_DESCRIPTION OF THE TASK_
Print all of the data exactly, with no line missing.

DATA UNDER STUDY: Begin

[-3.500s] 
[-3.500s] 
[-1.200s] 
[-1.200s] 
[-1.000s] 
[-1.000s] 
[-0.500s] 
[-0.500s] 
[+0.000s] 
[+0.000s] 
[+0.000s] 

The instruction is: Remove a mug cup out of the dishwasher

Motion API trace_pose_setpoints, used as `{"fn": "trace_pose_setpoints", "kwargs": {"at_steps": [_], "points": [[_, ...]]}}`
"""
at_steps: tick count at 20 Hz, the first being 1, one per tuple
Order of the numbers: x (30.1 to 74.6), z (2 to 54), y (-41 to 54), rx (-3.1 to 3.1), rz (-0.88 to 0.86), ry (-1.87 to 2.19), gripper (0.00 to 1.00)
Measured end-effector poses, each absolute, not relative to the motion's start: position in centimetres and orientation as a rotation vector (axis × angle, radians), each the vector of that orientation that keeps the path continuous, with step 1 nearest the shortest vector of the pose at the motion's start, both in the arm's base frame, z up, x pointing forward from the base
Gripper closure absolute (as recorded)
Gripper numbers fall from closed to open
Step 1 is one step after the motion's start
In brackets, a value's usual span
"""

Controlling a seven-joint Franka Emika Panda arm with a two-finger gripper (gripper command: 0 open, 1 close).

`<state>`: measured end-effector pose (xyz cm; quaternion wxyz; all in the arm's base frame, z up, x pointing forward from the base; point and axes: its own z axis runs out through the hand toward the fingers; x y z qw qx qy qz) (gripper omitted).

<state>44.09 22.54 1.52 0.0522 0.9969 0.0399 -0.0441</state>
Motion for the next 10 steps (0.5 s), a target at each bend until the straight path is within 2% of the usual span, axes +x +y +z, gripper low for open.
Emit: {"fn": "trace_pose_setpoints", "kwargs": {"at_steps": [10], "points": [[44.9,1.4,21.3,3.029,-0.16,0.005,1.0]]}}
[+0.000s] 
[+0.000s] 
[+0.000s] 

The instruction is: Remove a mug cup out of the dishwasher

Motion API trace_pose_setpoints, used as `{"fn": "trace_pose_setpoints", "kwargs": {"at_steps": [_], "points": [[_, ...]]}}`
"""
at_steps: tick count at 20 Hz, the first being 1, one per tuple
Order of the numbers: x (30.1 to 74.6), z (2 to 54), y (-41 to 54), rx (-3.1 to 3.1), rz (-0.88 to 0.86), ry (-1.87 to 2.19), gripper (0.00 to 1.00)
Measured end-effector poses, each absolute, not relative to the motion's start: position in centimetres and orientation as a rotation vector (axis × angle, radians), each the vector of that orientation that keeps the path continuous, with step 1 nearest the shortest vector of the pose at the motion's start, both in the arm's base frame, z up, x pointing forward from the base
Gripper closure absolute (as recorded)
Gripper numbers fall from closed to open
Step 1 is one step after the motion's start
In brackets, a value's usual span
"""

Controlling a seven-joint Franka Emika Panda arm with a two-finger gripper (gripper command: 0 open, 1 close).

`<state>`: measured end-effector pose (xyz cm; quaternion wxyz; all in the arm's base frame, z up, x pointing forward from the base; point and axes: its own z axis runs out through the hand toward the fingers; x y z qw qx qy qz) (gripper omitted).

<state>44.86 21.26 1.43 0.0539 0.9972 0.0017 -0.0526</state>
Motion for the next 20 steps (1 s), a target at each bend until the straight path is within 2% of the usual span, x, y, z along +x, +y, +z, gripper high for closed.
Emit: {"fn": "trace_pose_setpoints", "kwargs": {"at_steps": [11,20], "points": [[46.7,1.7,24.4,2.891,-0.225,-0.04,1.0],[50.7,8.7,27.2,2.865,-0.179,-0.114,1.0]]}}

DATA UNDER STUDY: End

_WRITTEN ANSWER_
[-3.500s] 
[-3.500s] 
[-1.200s] 
[-1.200s] 
[-1.000s] 
[-1.000s] 
[-0.500s] 
[-0.500s] 
[+0.000s] 
[+0.000s] 
[+0.000s] 

The instruction is: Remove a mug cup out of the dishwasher

Motion API trace_pose_setpoints, used as `{"fn": "trace_pose_setpoints", "kwargs": {"at_steps": [_], "points": [[_, ...]]}}`
"""
at_steps: tick count at 20 Hz, the first being 1, one per tuple
Order of the numbers: x (30.1 to 74.6), z (2 to 54), y (-41 to 54), rx (-3.1 to 3.1), rz (-0.88 to 0.86), ry (-1.87 to 2.19), gripper (0.00 to 1.00)
Measured end-effector poses, each absolute, not relative to the motion's start: position in centimetres and orientation as a rotation vector (axis × angle, radians), each the vector of that orientation that keeps the path continuous, with step 1 nearest the shortest vector of the pose at the motion's start, both in the arm's base frame, z up, x pointing forward from the base
Gripper closure absolute (as recorded)
Gripper numbers fall from closed to open
Step 1 is one step after the motion's start
In brackets, a value's usual span
"""

Controlling a seven-joint Franka Emika Panda arm with a two-finger gripper (gripper command: 0 open, 1 close).

`<state>`: measured end-effector pose (xyz cm; quaternion wxyz; all in the arm's base frame, z up, x pointing forward from the base; point and axes: its own z axis runs out through the hand toward the fingers; x y z qw qx qy qz) (gripper omitted).

<state>44.09 22.54 1.52 0.0522 0.9969 0.0399 -0.0441</state>
Motion for the next 10 steps (0.5 s), a target at each bend until the straight path is within 2% of the usual span, axes +x +y +z, gripper low for open.
Emit: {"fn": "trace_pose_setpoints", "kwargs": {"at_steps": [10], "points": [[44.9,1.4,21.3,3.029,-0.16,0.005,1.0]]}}
[+0.000s] 
[+0.000s] 
[+0.000s] 

The instruction is: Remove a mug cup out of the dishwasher

Motion API trace_pose_setpoints, used as `{"fn": "trace_pose_setpoints", "kwargs": {"at_steps": [_], "points": [[_, ...]]}}`
"""
at_steps: tick count at 20 Hz, the first being 1, one per tuple
Order of the numbers: x (30.1 to 74.6), z (2 to 54), y (-41 to 54), rx (-3.1 to 3.1), rz (-0.88 to 0.86), ry (-1.87 to 2.19), gripper (0.00 to 1.00)
Measured end-effector poses, each absolute, not relative to the motion's start: position in centimetres and orientation as a rotation vector (axis × angle, radians), each the vector of that orientation that keeps the path continuous, with step 1 nearest the shortest vector of the pose at the motion's start, both in the arm's base frame, z up, x pointing forward from the base
Gripper closure absolute (as recorded)
Gripper numbers fall from closed to open
Step 1 is one step after the motion's start
In brackets, a value's usual span
"""

Controlling a seven-joint Franka Emika Panda arm with a two-finger gripper (gripper command: 0 open, 1 close).

`<state>`: measured end-effector pose (xyz cm; quaternion wxyz; all in the arm's base frame, z up, x pointing forward from the base; point and axes: its own z axis runs out through the hand toward the fingers; x y z qw qx qy qz) (gripper omitted).

<state>44.86 21.26 1.43 0.0539 0.9972 0.0017 -0.0526</state>
Motion for the next 20 steps (1 s), a target at each bend until the straight path is within 2% of the usual span, x, y, z along +x, +y, +z, gripper high for closed.
Emit: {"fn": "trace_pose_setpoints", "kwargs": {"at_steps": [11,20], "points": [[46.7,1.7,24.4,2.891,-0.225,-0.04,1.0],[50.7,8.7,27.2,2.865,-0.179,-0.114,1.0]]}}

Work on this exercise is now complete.